# 2002 Nissan Sentra Issues



## fym (Jul 10, 2013)

Basically, I'm just looking for advice on how to sell a car that will not start, only b/c I don't have a mechanic friend that can tear it apart so I can sell the parts. 

I bout this years about 3 years ago and 18 months after I got it, I noticed that the AC wasn't working. But I kept driving it b/c I'm not a car person and didn't think it had anything to do with the entire car functioning properly.

Then, one day, the muffler fell completely off the car, while I was driving it. Fortunately, I was right near the local mechanic when it happened so they got that fixed, and at that time, wasn't thinking to have them check the A/C issue. 

Meanwhile, my car would occasionally stall, but stupid me kept driving it, until one day, it would not start. I had the mechanic come pick it up and they said 3 of 4 spark plugs were flooded, so they took those out and let them dry, put them back in and did a few other things. 

The car worked ok for a couple of days and then would not start again. Back to the shop and the mechanics could not figure it out.
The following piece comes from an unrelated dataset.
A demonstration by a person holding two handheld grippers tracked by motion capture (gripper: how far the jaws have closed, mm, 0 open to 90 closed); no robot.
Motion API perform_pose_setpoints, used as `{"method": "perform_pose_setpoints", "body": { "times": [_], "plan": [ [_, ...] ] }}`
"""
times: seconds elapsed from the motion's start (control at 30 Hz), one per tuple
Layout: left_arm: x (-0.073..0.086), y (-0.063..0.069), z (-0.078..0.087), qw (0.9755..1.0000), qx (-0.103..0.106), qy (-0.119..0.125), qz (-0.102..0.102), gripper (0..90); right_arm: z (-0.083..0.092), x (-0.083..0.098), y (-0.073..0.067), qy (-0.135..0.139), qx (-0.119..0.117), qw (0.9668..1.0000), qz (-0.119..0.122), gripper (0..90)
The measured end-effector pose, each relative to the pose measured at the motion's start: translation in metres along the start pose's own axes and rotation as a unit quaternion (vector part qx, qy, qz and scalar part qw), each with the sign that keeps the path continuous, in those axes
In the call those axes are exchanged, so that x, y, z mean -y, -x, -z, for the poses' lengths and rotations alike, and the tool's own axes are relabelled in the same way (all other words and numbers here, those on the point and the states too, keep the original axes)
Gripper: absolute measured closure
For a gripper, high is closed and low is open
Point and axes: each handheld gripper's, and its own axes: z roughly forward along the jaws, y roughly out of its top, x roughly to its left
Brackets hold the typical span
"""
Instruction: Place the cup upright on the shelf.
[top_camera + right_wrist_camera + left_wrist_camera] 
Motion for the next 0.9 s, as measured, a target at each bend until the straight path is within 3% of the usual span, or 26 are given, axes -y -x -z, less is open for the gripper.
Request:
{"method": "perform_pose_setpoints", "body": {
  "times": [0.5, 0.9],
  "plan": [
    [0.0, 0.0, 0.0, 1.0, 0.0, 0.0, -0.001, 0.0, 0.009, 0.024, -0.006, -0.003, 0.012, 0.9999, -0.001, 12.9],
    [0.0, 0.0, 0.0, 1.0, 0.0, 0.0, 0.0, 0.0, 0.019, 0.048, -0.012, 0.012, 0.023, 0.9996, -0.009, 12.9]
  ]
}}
The straw that broke the camel's back was when I broke down after the car started over heating and had to be hauled to a different mechanic who advised the radiator be replaced, so that was done. I really am not entirely sure what the mechanic most familiar with the car did to it the other few times it was in the shop, but the fix never lasted. So I now have a new car and 8 months later, the Sentra is still sitting dead in my driveway. 

Do you think anyone would be interested in buying it to take it apart and fix it or part it out themselves? How likely is it that I could sell a car that needs a tow truck to transport it? I'd like to get a little for it since I paid about $3200 for it and put near $2000 for it with in 4-5 months of its life.


----------



## SPEEDO (Jun 9, 2003)

where are you??


----------



## smj999smj (Jan 1, 2006)

Obviously, a car is worth a lot less not running than one that will, but you will find people, usually mechanics, that will purchase cars, especially late models, to fix up for themselves or to resell. Advertise it or put a "for sale" sign in it with a reasonable price and current condition.


----------